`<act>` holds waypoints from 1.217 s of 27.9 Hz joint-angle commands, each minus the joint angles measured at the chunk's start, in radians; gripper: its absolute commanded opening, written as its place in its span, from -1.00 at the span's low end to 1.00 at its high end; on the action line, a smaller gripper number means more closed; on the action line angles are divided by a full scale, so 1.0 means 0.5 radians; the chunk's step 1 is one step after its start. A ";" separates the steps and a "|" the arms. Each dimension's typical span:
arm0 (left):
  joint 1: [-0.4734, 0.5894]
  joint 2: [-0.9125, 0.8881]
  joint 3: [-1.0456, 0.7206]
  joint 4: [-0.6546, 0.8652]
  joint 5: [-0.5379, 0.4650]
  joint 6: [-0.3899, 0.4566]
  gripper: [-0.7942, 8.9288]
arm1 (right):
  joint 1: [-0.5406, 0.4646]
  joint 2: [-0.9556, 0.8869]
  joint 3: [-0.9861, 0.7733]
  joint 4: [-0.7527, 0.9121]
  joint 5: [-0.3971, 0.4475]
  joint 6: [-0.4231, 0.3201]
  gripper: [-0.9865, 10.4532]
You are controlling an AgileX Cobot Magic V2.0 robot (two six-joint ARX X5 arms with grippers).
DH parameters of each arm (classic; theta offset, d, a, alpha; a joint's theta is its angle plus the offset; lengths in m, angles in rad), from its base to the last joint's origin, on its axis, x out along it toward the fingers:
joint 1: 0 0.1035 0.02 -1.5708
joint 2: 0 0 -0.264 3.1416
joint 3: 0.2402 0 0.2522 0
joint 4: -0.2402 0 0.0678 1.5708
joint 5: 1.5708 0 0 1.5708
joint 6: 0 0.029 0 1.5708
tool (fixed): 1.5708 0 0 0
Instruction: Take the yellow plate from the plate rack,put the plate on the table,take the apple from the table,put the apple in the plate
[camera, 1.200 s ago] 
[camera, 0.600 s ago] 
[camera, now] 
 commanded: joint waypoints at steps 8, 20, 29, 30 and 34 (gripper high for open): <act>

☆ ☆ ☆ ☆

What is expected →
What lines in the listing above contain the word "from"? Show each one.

Exercise answer →
`<act>` holds waypoints from 1.217 s of 27.9 Hz joint-angle commands, each minus the joint angles measured at the chunk's start, in radians; gripper: its absolute commanded opening, written as its place in its span, from -1.00 at the span's low end to 1.00 at its high end; on the action line, a smaller gripper number means more closed; on the action line angles are divided by a full scale, so 1.0 means 0.5 radians; the chunk's step 1 is one step after its start. A ";" separates the steps and a "|" the arms. Each dimension's typical span:
DH parameters of each arm (classic; theta offset, d, a, alpha; a joint's theta is its angle plus the offset; lengths in m, angles in rad), from its base to the last joint's origin, on its axis, x out along it toward the fingers:
Instruction: Take the yellow plate from the plate rack,put the plate on the table,take the apple from the table,put the apple in the plate

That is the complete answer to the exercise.